Ele abaixou a cabeça e depois disse olhando para trás:

-Talvez.

-E hoje eu descobri que você, além disso, também é um grande amigo.

Ele sorriu. Continuamos a tarde conversando frivolidades.

...

“Cheguei em casa eram quase sete da noite. Mesmo com todos os banhos que tomei na casa do Manuel continuava a cheirar camisinha e lubrificante barato. Por isso cheguei e caminhei direto para o chuveiro. Por sorte Flavius não estava em casa. Ele chegou um pouco depois que eu sai do banho:

-Posso saber onde o senhor estava? – perguntei.

-Caminhando com o Michel. Ficar nesse hotel é um porre. Como foi o ensaio?

-Foi bom. Só estou um pouco cansado. – disse beijando o rosto dele.

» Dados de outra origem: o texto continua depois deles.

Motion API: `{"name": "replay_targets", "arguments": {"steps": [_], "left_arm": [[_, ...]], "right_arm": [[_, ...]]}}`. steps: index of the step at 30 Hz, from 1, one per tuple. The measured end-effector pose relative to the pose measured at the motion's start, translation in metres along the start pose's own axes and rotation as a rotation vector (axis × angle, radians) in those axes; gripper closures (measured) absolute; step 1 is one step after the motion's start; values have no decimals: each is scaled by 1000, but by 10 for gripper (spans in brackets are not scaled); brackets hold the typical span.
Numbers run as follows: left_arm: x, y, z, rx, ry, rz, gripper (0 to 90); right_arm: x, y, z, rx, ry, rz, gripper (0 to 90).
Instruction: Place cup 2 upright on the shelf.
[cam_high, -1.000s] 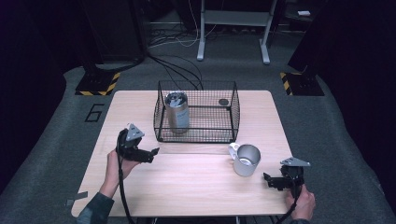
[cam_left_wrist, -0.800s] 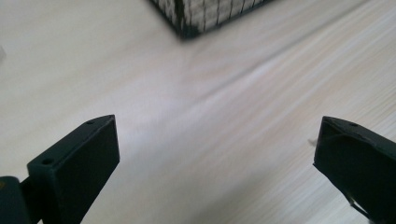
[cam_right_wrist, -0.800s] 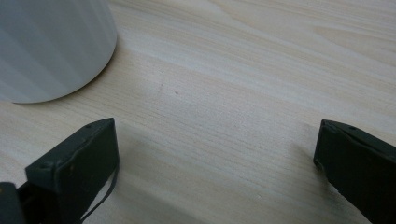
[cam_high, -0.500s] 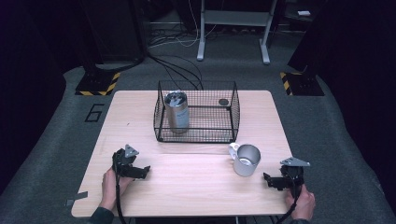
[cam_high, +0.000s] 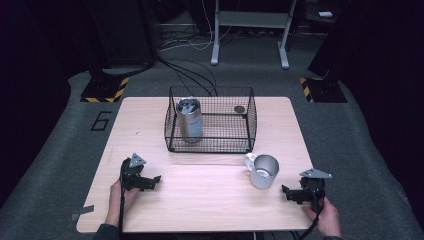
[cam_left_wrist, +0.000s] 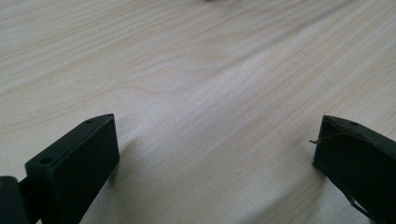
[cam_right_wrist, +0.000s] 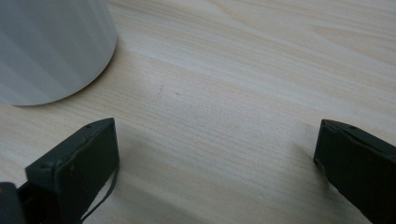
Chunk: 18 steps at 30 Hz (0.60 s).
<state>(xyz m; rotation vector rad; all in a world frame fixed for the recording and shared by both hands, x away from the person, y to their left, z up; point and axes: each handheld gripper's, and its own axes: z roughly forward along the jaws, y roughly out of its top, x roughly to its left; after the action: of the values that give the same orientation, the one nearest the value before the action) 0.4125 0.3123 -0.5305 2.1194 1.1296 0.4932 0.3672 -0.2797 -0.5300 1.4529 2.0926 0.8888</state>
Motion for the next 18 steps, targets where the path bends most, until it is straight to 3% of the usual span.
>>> {"name": "replay_targets", "arguments": {"steps": [6,10,15,18], "left_arm": [[0,0,0,-2,4,-1,0],[-1,-1,1,-13,9,-13,0],[-1,-1,1,-13,10,-12,0],[-2,-1,1,-14,10,-13,0]], "right_arm": [[1,-1,0,-6,-18,-2,0],[2,1,1,0,-5,-1,0],[0,-2,-4,13,36,-51,0],[1,-1,-4,23,39,-35,0]]}}
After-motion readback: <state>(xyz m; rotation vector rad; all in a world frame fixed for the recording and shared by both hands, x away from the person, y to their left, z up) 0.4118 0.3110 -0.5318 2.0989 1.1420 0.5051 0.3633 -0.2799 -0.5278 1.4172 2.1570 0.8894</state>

-Imagino. Você vai ter ensaio todos os domingos?

-Acho que sim. – menti.

-Entendi.

Observei seus olhos, ele não parecia desconfiado de nada. Senti certo alívio. Ele chegou e sentou ao meu lado na cama:

-Desculpa por ontem. Eu estava um pouco confuso. – ele disse.

-E quando você não está?

-Quando estamos bem.

-E estamos bem agora?

-Eu acho que sim.

Senti um comichão me subir pela barriga. Ele sorriu daquele jeito bonito, singelo. Do modo como meu Flavius sempre faz. Senti em meu coração que estávamos de volta ao lar. Beijamo-nos. Deixei a memória de Manuel para trás. Não ia largar Flavius por aquele banana... não hoje... talvez jamais.”